6. Altri episodi di mal di schiena non sono indice di un ulteriore danno
Il livello di dolore o ulteriori episodi dolorosi non sempre sono correlati ad un grave danno o ad un peggioramento della condizione anatomica. Due persone con la stessa lesione possono avere dirersi livelli di dolore. Questo perchè il mal di schiena è una condizione multifattoriale e dipende da diverse componenti come la situazione in cui si verifica il dolore, le esperienze precedenti, l’umore, le paure (di aver dolore e di muoversi), la condizione fisica, psicologica, lavorativa e sociale, livello di stress e motivazioni al recupero. A parità di condizione un atleta sentirà meno dolore e avra una diversa condizione fisica, psicologica e sociale rispetto ad un impiegato con uno stile sedentario a cui il proprio lavoro non piace. Inoltre a volte il sistema nervoso è ipersensibilizzato situazione in cui il dolore viene ancora percepito ma il ‘danno’ non è più presente.
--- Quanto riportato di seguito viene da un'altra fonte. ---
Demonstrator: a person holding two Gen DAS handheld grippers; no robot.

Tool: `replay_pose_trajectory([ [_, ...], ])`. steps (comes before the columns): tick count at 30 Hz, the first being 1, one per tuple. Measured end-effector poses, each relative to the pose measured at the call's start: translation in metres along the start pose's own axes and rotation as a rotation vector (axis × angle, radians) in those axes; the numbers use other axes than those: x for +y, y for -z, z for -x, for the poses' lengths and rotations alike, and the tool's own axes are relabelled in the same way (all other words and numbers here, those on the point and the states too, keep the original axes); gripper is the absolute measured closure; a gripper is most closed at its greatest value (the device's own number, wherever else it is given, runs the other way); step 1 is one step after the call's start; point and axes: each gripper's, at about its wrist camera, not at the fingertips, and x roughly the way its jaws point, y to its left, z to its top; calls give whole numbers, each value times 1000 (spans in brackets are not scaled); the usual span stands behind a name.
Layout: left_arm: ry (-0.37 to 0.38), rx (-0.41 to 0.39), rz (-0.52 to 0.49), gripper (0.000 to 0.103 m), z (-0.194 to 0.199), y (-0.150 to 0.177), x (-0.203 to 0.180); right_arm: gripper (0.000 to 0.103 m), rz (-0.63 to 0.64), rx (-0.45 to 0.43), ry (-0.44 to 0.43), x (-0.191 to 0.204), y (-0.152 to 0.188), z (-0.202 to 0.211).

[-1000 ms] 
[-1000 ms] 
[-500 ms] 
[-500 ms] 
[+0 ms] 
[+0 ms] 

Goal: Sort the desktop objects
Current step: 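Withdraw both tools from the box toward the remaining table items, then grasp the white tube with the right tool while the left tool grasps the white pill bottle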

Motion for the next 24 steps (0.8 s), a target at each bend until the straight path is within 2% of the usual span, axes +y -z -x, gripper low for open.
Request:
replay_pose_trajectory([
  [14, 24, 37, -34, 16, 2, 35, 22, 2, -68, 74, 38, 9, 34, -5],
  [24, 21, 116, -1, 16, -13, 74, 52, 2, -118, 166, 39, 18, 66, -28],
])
Individuare questi fattori è importante per il trattamento e il grado di recupero.
7. La chirurgia è raramente necessaria
La maggior parte degli episodi di mal di schiena possono essere gestiti attraverso una miglior comprensione del dolore e del suo significato, l’identificazione dei fattori che influiscono sul dolore e sugli episodi e una vita attiva. In solo una piccola parte dei casi la chirurgia è indicata. Alcuni studi hanno evidenziato che la chirurgia spinale non porta risultati migliori a medio e lungo termine rispetto alla fisioterapia, all’esercizio fisico e ad una vita attiva, eliminando inoltre i rischi legati all’intervento in se stesso.
8. Gli zaini di scuola sono sicuri
Gli studi attuali non hanno trovato una correlazione tra il peso dello zaino e il mal di schiena nei bambini. Tali studi hanno rivelato l’assenza di differenze nel peso dello zaino tra i bambini con dolore lombare e quelli asintomatici. Tuttavia se il genitore ritiene che lo zaino sia troppo pesante, il bambino ha una maggior probabilità di sviluppare dolore. Questo sottolinea l’importanza della paura come fattore predisponente. Vista l’obesità e la ridotta attività fisica dei bambini attualmente, portare lo zaino può essere un modo per fare un po’ di esercizio fisico.
Rimanete attivi! Buon esercizio a tutti!